**WHAT YOU NEED TO DO:** An exact reproduction is required of the lines from the beginning of the entries through the line with "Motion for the", pictures excluded and nothing added.

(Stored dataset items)
------

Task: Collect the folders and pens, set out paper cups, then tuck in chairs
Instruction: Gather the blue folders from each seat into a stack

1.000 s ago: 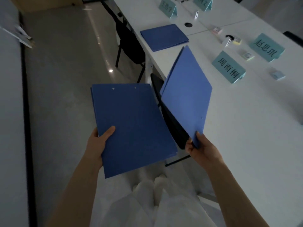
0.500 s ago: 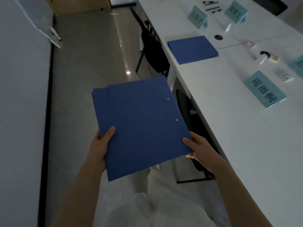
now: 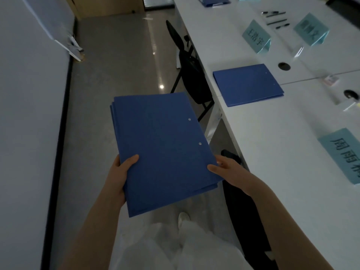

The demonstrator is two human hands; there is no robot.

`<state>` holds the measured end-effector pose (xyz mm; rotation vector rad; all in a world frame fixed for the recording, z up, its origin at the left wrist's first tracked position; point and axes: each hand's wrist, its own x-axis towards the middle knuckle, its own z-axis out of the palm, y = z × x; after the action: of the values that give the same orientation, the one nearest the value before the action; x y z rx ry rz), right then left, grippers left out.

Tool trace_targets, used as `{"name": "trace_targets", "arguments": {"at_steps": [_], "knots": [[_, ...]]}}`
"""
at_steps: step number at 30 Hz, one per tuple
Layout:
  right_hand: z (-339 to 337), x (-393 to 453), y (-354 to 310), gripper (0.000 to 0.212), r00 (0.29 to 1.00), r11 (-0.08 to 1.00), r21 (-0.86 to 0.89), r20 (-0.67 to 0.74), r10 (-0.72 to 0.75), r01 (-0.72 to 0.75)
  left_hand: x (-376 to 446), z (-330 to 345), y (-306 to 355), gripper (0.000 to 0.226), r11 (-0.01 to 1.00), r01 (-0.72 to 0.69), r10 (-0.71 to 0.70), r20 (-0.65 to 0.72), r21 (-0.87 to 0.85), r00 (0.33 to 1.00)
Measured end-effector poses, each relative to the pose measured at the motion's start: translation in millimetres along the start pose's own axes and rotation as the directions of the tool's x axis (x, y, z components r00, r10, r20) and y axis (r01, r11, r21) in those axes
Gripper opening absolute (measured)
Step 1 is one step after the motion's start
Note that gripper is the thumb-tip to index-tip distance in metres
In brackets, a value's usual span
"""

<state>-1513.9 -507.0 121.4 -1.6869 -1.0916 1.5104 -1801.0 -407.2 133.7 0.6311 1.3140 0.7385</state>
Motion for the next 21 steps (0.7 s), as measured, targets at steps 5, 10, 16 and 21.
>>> {"name": "trace_targets", "arguments": {"at_steps": [5, 10, 16, 21], "knots": [[-16, 58, -17, 0.035, 0.983, 0.957, 0.26, -0.097, 0.157, -0.127, 51, 17, 30, 0.042, 1.0, 0.003, -0.003, 0.04, -0.002, 0.999], [-16, 131, -36, 0.058, 0.949, 0.9, 0.355, -0.091, 0.301, -0.252, 113, 29, 67, 0.045, 0.998, 0.058, -0.058, 0.104, 0.002, 0.993], [-14, 211, -85, 0.045, 0.912, 0.928, 0.275, -0.254, 0.323, -0.252, 200, 43, 136, 0.041, 0.995, 0.085, -0.091, 0.125, 0.055, 0.988], [-32, 266, -131, 0.044, 0.872, 0.926, 0.318, -0.371, 0.32, -0.205, 265, 68, 197, 0.029, 0.986, 0.059, -0.083, 0.155, 0.153, 0.984]]}}
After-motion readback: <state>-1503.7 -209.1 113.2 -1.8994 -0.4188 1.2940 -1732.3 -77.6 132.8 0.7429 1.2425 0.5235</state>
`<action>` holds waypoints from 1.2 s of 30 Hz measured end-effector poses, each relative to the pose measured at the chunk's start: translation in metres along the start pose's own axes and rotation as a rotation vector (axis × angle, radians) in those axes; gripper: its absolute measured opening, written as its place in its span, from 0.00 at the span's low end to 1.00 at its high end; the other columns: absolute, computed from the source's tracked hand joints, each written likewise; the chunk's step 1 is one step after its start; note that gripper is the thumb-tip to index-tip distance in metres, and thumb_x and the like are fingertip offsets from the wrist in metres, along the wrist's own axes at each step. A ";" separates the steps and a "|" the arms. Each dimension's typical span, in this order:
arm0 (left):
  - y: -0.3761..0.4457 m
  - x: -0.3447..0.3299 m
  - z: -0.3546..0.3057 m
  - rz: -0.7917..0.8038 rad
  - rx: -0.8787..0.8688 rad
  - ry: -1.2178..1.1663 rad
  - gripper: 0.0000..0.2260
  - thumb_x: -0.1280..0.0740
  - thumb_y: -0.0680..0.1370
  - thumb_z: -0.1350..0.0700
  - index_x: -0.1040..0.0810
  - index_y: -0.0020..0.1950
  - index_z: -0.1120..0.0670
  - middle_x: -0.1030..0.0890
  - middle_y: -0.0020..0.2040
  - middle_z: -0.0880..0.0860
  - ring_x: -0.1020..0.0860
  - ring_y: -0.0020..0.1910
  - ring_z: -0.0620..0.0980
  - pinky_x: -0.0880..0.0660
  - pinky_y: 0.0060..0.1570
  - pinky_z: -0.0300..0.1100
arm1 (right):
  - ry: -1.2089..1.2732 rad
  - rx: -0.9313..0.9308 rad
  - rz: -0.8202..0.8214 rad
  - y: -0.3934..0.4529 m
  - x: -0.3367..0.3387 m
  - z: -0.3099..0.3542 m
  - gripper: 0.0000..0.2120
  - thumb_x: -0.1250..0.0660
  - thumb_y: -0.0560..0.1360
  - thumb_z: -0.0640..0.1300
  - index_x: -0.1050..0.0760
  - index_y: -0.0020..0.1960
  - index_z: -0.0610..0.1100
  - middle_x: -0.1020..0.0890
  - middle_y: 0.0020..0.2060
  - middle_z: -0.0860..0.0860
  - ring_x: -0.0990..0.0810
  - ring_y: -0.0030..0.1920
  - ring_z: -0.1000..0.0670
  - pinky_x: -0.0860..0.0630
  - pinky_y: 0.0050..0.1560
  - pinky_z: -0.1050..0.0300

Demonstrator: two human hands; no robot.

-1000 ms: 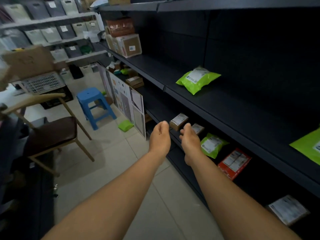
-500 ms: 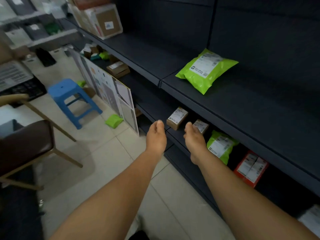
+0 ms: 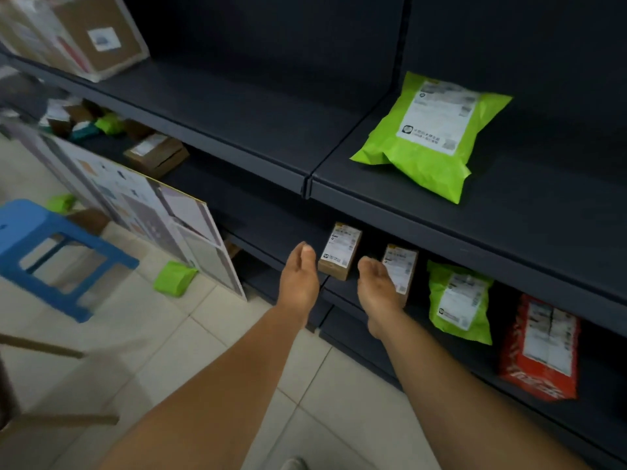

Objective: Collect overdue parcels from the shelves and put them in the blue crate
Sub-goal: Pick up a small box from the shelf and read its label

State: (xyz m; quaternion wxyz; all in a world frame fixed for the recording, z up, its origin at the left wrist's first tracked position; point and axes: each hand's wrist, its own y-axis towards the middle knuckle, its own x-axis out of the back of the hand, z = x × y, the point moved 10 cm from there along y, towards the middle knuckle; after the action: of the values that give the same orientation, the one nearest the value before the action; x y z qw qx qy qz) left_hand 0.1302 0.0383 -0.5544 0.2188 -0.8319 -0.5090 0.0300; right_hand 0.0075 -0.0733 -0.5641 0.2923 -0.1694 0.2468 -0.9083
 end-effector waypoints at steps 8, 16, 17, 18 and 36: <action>0.082 -0.030 0.059 0.047 0.008 -0.011 0.22 0.49 0.84 0.47 0.43 0.78 0.49 0.34 0.74 0.51 0.34 0.71 0.50 0.40 0.57 0.38 | -0.039 -0.007 -0.030 0.091 -0.025 -0.052 0.26 0.50 0.83 0.56 0.47 0.79 0.52 0.38 0.76 0.49 0.37 0.74 0.44 0.38 0.70 0.46; 0.158 -0.050 0.111 0.030 -0.091 0.006 0.23 0.47 0.84 0.47 0.43 0.78 0.51 0.35 0.75 0.51 0.35 0.72 0.50 0.39 0.59 0.37 | -0.020 0.111 -0.060 0.173 -0.050 -0.092 0.28 0.48 0.83 0.57 0.51 0.80 0.52 0.42 0.78 0.50 0.40 0.75 0.44 0.39 0.71 0.48; 0.164 -0.053 0.116 0.036 -0.101 0.001 0.24 0.47 0.83 0.47 0.43 0.78 0.51 0.35 0.75 0.52 0.35 0.72 0.50 0.38 0.60 0.37 | -0.020 0.130 -0.068 0.181 -0.052 -0.094 0.29 0.48 0.82 0.57 0.51 0.80 0.51 0.42 0.78 0.49 0.40 0.75 0.44 0.39 0.71 0.49; 0.170 -0.057 0.121 0.048 -0.110 0.000 0.24 0.47 0.83 0.46 0.43 0.78 0.51 0.35 0.75 0.52 0.35 0.72 0.50 0.38 0.62 0.38 | -0.016 0.150 -0.075 0.188 -0.052 -0.097 0.29 0.48 0.82 0.57 0.52 0.80 0.51 0.42 0.78 0.49 0.39 0.75 0.44 0.39 0.71 0.49; 0.194 -0.082 0.137 0.130 -0.270 -0.116 0.15 0.47 0.84 0.55 0.31 0.69 0.49 0.22 0.50 0.43 0.23 0.48 0.39 0.28 0.41 0.30 | 0.028 0.390 -0.070 0.223 -0.067 -0.106 0.26 0.45 0.82 0.53 0.45 0.79 0.53 0.30 0.72 0.48 0.30 0.69 0.46 0.32 0.68 0.49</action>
State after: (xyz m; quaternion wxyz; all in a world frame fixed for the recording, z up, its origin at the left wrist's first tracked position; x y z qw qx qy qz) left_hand 0.2151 -0.0616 -0.7689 0.0729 -0.8818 -0.4654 0.0233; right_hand 0.1112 -0.1527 -0.7837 0.2842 -0.1056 0.0640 -0.9508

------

**YOUR RESPONSE:**
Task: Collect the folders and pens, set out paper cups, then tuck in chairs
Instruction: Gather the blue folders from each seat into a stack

1.000 s ago: 
0.500 s ago: 
now: 

The demonstrator is two human hands; there is no robot.

`<state>` holds the measured end-effector pose (xyz mm; rotation vector rad; all in a world frame fixed for the recording, z up, its origin at the left wrist's first tracked position; point and axes: each hand's wrist, its own x-axis towards the middle knuckle, its own z-axis out of the palm, y = z × x; after the action: of the values that give the same orientation, the one nearest the value before the action; x y z rx ry rz), right then left, grippers left out.

Tool trace_targets, used as `{"name": "trace_targets", "arguments": {"at_steps": [_], "knots": [[_, ...]]}}`
"""
at_steps: step number at 30 Hz, one per tuple
Layout:
  right_hand: z (-339 to 337), x (-393 to 453), y (-354 to 310), gripper (0.000 to 0.212), r00 (0.29 to 1.00), r11 (-0.08 to 1.00), r21 (-0.86 to 0.89), r20 (-0.67 to 0.74), r10 (-0.72 to 0.75), r01 (-0.72 to 0.75)
  left_hand: x (-376 to 446), z (-330 to 345), y (-306 to 355), gripper (0.000 to 0.226), r11 (-0.01 to 1.00), r01 (-0.72 to 0.69), r10 (-0.71 to 0.70), r20 (-0.65 to 0.72), r21 (-0.87 to 0.85), r00 (0.33 to 1.00)
Measured end-effector poses, each relative to the pose measured at the motion's start: translation in millimetres along the start pose's own axes and rotation as the directions of the tool's x axis (x, y, z components r00, r10, r20) and y axis (r01, r11, r21) in those axes
Gripper opening absolute (measured)
Step 1 is one step after the motion's start
Note that gripper is the thumb-tip to index-tip distance in metres
In brackets, a value's usual span
"""

<state>-1513.9 -507.0 121.4 -1.6869 -1.0916 1.5104 -1801.0 -407.2 133.7 0.6311 1.3140 0.7385</state>
Motion for the next 21 steps (0.7 s), as measured, targets at steps 5, 10, 16 and 21.

Nothing remains to be added to this answer.